La cuantía de la pena de cada uno de los condenados es diversa según el diverso grado de su culpa (de sentido común).

Los concilios de Lyón y Florencia declararon que las almas de los condenados son afligidas con penas desiguales, Dz 464, 693. Probablemente esto no se refiere únicamente a la diferencia específica entre el castigo del solo pecado original y el castigo por pecados personales, sino que también quiere darnos a entender la diferencia gradual que hay entre los castigos que se dan por los distintos pecados personales.

Jesús amenaza a los habitantes de Corozaín y Betsaida asegurando, que por su impenitencia, han de tener un castigo mucho más severo que los habitantes de Tiro y Sidón; Mt 11, 22. Los escribas tendrán un juicio más severo; Lc 20, 47.

San Agustín nos enseña: «La desdicha será más soportable a unos condenados que a otros» (Enchir. III). La justicia exige que la magnitud del castigo corresponda a la gravedad de la culpa.


 
Visión del infierno de Santa Faustina Kowalska, 
según lo escribió en su diario:

"Hoy, fui llevada por un ángel a las profundidades del infierno. Es un lugar de gran tortura; ¡qué imponentemente grande y extenso es! Los tipos de torturas que vi: la primera que constituye el infierno es la pérdida de Dios; la segunda es el eterno remordimiento de conciencia; la tercera es que la condición de uno nunca cambiará; la cuarta es el fuego que penetra el alma sin destruirla; es un sufrimiento terrible, ya que es un fuego completamente espiritual, encendido por el enojo de Dios; la quinta tortura es la continua oscuridad y un terrible olor sofocante y, a pesar de la oscuridad, los demonios y las almas de los condenados se ven unos a otros y ven todo el mal, el propio y el del resto; la sexta tortura es la compañía constante de Satanás; la séptima es la horrible desesperación, el odio de Dios, las palabras viles, maldiciones y blasfemias. Éstas son las torturas sufridas por todos los condenado juntos, pero ése no es el extremo de los sufrimientos. Hay torturas especiales destinadas para las almas particulares. Éstos son los tormentos de los sentidos. Cada alma padece sufrimientos terribles e indescriptibles, relacionados con la forma en que ha pecado. Hay cavernas y hoyos de tortura donde una forma de agonía difiere de otra. Yo me habría muerto ante la visión de estas torturas si la omnipotencia de Dios no me hubiera sostenido. 

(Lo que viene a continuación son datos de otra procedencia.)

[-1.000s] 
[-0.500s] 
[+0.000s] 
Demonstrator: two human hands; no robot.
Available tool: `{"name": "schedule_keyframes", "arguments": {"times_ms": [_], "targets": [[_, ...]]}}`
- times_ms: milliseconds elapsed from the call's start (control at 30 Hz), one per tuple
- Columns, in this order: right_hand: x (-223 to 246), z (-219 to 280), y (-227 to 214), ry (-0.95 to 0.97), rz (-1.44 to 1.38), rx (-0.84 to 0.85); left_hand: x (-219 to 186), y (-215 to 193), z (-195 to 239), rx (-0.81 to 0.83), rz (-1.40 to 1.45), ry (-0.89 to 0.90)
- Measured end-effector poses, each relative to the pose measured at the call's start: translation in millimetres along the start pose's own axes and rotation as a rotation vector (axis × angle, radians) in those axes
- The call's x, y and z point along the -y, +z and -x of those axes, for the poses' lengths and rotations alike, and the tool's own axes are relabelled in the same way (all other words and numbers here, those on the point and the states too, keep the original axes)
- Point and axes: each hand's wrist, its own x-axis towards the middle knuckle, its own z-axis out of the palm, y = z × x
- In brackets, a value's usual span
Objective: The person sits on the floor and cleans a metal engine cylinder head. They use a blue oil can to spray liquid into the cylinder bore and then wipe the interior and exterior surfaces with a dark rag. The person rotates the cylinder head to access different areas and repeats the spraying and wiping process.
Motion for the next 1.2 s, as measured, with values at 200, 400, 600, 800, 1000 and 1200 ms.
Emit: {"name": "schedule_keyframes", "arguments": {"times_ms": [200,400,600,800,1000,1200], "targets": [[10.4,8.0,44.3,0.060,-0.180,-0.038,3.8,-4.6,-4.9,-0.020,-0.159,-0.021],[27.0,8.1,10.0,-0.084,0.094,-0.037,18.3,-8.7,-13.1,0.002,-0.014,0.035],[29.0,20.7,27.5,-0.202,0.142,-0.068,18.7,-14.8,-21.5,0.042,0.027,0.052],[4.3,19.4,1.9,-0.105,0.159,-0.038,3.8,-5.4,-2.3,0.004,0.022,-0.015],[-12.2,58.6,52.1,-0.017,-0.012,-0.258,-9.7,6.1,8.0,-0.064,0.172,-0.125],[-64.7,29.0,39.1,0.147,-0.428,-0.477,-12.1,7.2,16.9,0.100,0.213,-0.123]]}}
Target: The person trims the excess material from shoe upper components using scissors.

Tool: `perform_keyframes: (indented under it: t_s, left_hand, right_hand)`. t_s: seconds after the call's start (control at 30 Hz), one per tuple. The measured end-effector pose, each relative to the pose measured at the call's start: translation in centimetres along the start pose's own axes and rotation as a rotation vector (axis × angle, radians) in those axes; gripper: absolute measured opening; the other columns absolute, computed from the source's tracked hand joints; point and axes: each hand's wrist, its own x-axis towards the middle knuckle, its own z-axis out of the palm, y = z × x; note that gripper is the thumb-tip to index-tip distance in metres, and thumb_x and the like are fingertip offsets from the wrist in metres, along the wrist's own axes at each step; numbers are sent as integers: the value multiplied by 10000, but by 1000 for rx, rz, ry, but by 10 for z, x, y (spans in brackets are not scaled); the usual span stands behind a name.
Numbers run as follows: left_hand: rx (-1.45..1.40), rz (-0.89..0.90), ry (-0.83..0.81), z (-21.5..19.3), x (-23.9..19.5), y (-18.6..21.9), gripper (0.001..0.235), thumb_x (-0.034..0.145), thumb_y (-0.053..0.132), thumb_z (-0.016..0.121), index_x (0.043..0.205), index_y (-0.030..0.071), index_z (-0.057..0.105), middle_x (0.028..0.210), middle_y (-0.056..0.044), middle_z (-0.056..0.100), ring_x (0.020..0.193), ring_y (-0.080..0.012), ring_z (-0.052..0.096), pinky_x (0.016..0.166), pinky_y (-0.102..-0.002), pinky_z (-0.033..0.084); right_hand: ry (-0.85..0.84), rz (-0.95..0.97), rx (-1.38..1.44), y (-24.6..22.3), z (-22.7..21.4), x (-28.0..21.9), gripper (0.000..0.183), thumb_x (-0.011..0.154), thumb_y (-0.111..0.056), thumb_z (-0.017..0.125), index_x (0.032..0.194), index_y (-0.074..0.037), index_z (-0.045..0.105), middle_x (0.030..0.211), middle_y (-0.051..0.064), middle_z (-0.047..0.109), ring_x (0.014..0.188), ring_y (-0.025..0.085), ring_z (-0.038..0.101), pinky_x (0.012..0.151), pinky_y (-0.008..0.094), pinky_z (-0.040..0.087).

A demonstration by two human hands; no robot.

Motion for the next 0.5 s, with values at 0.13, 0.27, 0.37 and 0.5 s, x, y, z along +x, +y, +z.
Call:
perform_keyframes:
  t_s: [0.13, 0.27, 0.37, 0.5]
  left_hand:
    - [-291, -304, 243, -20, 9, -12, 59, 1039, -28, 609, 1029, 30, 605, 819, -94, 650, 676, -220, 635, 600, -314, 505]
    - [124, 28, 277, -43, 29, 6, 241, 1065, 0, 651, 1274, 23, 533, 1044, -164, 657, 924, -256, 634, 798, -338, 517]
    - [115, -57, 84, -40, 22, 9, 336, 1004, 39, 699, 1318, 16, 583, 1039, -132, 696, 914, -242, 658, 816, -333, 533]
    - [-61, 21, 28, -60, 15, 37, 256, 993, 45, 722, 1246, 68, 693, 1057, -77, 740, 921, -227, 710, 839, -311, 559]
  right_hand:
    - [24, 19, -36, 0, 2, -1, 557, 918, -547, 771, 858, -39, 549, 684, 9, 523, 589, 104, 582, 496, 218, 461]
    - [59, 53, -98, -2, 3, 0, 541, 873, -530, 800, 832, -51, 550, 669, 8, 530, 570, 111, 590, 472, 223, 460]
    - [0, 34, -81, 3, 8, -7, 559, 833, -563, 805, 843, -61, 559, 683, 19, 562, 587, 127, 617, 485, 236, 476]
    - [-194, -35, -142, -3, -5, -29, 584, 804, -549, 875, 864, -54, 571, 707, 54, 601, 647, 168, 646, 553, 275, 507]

Debe el pecador saber que será torturado por toda la eternidad, en esos sentidos que suele usar para pecar. Estoy escribiendo esto por orden de Dios, para que ninguna alma pueda encontrar una excusa diciendo que no hay ningún infierno, o que nadie ha estado allí, y que por lo tanto nadie puede decir cómo es. Yo, Sor Faustina, por orden de Dios, he visitado los abismos del infierno para que pudiera hablar a las almas sobre él y para testificar sobre su existencia. No puedo hablar ahora sobre él; pero he recibido una orden de Dios de dejarlo por escrito. Los demonios estaban llenos de odio hacia mí, pero tuvieron que obedecerme por orden de Dios. Lo que he escrito es una sombra pálida de las cosas que vi. Pero noté una cosa: que la mayoría de las almas que están allí son de aquéllos que descreyeron que hay un infierno. Cuando regresé, apenas podía recuperarme del miedo. ¡Cuán terriblemente sufren las almas allí! Por consiguiente, oro aun más fervorosamente por la conversión de los pecadores. Suplico continuamente por la misericordia de Dios sobre ellos.
Oh mi Jesús, preferiría estar en agonía hasta el fin del mundo, entre los mayores sufrimientos, antes que ofenderte con el menor de los pecados".